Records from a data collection
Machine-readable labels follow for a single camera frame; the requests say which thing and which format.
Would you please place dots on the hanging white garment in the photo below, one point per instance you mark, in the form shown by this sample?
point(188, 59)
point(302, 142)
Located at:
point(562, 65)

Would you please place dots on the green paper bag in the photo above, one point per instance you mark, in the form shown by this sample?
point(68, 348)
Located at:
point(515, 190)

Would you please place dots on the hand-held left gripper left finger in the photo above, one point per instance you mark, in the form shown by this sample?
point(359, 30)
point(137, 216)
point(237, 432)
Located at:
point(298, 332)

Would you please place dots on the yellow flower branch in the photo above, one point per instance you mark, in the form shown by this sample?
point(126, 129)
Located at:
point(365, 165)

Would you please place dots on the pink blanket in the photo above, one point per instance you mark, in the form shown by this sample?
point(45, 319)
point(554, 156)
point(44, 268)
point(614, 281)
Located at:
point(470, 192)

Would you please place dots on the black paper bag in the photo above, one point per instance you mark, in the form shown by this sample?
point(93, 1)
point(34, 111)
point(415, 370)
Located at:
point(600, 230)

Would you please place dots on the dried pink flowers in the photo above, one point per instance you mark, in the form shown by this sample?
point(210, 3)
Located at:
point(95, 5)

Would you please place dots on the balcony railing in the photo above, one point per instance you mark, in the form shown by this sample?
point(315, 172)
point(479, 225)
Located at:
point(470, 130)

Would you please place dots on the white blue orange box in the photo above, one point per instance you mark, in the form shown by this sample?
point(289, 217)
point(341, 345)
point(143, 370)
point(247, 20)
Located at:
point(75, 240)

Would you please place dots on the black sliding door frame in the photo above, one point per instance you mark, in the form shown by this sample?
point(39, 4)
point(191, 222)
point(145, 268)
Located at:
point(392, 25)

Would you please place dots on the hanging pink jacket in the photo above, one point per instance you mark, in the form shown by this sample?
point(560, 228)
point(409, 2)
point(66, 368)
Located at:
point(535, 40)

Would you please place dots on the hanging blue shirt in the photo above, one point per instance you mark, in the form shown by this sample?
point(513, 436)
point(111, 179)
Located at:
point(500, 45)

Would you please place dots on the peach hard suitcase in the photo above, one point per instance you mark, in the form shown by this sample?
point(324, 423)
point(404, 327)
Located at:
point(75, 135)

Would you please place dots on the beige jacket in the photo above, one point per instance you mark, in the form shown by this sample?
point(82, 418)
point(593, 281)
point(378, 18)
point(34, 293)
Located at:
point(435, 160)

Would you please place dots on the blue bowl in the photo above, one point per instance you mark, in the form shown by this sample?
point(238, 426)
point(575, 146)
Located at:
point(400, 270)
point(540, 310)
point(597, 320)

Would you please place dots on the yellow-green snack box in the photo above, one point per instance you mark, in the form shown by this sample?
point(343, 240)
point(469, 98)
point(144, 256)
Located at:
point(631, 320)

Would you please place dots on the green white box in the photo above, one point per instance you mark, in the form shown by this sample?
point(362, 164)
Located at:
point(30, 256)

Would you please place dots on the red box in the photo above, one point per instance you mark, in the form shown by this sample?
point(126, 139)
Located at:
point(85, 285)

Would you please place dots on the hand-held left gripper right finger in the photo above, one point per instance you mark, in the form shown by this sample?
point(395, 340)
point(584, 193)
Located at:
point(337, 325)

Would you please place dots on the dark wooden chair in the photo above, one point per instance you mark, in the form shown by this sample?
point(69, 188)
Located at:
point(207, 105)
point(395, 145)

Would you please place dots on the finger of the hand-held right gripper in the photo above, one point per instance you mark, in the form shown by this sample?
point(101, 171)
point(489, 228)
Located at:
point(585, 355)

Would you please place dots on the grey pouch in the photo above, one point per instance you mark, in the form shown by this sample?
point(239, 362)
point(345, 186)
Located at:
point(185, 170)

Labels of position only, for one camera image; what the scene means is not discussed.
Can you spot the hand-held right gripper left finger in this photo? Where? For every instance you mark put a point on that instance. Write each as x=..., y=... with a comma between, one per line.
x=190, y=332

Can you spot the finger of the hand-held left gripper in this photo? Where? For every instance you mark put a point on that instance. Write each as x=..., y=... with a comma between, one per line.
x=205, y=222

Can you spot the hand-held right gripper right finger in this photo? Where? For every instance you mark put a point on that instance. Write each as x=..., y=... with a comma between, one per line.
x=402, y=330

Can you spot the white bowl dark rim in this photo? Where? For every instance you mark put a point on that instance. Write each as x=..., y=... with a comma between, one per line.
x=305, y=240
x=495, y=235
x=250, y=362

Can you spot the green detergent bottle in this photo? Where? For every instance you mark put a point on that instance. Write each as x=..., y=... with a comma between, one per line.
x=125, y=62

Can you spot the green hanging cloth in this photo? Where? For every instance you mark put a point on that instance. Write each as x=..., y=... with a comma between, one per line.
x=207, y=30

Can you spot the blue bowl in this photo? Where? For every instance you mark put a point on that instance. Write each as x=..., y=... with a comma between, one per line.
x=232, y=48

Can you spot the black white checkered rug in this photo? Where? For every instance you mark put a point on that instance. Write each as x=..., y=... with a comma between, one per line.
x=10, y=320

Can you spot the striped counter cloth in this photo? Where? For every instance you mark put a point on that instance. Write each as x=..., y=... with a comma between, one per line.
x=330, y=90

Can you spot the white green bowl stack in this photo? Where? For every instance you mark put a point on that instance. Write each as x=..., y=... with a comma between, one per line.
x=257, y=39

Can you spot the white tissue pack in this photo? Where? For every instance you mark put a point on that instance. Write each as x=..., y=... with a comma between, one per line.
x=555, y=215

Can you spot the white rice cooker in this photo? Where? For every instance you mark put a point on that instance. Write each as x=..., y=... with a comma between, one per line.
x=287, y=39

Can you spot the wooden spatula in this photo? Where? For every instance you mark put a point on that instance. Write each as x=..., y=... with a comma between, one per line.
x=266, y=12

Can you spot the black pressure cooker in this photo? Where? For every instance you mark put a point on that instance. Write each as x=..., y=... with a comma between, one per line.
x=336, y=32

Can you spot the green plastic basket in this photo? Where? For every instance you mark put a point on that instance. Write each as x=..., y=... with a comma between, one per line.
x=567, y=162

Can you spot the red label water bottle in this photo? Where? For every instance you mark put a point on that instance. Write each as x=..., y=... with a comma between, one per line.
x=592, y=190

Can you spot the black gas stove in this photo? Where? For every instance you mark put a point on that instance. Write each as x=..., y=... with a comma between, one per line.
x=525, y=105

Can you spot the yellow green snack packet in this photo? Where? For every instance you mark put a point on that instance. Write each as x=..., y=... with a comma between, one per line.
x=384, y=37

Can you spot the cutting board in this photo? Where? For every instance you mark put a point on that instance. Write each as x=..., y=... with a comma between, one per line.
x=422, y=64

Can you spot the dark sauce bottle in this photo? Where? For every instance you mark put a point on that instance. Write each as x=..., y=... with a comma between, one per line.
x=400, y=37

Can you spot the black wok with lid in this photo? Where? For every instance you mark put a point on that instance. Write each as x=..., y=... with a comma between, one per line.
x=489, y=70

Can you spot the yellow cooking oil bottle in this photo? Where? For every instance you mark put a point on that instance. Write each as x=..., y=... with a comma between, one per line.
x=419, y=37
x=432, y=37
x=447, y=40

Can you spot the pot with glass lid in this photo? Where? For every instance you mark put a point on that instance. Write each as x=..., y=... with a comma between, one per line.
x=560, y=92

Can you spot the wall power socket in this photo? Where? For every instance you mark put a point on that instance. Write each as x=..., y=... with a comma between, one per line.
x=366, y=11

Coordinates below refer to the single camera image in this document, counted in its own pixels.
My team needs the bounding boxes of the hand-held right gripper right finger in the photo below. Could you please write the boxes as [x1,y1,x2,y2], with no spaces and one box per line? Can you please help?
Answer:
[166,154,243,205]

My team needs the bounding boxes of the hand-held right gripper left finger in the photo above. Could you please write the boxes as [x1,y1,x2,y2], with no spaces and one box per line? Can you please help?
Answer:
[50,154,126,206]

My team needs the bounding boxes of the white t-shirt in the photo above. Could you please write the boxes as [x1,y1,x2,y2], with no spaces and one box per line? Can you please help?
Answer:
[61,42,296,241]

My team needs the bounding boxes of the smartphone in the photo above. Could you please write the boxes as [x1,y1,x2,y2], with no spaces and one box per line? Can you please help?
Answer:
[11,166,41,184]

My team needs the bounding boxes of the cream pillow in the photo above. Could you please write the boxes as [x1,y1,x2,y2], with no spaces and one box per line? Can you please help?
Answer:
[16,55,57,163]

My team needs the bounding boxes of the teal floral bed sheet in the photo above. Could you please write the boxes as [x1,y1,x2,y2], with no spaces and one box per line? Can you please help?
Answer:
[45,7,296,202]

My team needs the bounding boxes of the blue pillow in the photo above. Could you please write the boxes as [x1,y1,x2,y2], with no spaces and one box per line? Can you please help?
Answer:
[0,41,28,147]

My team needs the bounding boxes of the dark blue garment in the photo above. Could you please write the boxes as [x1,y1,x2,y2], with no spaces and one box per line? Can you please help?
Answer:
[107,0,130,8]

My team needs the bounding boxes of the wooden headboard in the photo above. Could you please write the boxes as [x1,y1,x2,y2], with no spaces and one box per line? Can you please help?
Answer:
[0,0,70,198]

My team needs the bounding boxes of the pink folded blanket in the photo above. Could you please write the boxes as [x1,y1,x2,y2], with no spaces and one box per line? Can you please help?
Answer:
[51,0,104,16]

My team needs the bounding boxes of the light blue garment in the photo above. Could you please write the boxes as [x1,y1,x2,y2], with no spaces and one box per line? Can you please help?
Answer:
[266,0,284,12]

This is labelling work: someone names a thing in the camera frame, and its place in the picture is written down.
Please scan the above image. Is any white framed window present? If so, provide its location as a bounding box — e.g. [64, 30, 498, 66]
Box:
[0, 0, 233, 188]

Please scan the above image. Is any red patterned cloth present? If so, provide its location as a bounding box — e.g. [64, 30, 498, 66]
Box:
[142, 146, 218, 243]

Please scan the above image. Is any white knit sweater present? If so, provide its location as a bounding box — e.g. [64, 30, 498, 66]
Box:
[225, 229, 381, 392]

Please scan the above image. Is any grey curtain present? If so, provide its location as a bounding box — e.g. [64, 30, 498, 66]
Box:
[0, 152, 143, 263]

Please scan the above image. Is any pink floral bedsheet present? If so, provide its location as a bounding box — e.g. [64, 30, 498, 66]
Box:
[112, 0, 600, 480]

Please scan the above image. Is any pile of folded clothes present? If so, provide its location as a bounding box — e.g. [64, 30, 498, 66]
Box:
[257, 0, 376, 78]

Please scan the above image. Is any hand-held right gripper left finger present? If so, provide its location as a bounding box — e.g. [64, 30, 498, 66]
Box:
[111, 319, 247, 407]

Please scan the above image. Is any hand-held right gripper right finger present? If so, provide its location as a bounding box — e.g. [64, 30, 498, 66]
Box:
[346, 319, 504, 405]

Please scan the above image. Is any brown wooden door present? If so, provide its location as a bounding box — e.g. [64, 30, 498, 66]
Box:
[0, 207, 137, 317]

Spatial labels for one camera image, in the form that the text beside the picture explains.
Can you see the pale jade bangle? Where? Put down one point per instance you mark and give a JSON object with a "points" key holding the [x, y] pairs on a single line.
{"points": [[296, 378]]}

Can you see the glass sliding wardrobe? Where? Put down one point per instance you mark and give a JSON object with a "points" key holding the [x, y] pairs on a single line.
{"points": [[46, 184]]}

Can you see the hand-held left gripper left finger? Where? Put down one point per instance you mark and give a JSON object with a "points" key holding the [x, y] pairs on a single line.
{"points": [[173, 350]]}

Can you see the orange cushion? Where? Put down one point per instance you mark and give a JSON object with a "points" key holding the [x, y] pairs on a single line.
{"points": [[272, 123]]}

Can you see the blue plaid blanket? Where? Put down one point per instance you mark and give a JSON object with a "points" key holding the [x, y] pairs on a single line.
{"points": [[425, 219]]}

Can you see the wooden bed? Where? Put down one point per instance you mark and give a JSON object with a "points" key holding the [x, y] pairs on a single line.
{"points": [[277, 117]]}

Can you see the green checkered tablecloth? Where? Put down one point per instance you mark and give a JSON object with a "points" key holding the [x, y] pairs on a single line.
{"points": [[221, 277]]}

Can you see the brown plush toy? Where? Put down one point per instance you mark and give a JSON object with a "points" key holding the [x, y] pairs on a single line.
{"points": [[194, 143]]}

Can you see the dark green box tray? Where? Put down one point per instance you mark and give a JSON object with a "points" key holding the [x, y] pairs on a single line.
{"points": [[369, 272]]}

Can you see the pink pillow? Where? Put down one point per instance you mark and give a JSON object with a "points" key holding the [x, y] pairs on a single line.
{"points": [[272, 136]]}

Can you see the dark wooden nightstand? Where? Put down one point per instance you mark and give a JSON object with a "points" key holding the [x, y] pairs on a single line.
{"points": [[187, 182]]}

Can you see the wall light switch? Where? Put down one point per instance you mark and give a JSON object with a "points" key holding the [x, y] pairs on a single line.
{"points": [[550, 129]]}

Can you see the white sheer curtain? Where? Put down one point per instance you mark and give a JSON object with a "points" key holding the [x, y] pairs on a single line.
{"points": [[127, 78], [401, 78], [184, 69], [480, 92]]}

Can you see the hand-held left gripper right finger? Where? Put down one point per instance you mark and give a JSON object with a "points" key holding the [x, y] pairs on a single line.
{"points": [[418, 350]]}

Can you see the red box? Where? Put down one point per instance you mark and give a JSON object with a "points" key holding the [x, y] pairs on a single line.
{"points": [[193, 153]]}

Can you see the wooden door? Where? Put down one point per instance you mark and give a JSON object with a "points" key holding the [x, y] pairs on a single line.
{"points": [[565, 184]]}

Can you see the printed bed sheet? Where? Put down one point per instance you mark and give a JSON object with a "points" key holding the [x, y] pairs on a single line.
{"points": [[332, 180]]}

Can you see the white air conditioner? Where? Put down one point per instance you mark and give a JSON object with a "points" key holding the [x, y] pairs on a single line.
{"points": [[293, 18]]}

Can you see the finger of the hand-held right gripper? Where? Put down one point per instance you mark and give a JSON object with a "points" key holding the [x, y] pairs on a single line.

• [WHAT YOU NEED TO DO]:
All that belongs in your answer is the stretch of entries above from the line with "point(341, 345)" through the line with "point(145, 268)", printed exactly.

• [TASK RESULT]:
point(341, 345)
point(143, 370)
point(247, 20)
Located at:
point(75, 240)

Would you please place dots on the black sliding door frame in the photo above, one point per instance you mark, in the form shown by this sample?
point(39, 4)
point(191, 222)
point(145, 268)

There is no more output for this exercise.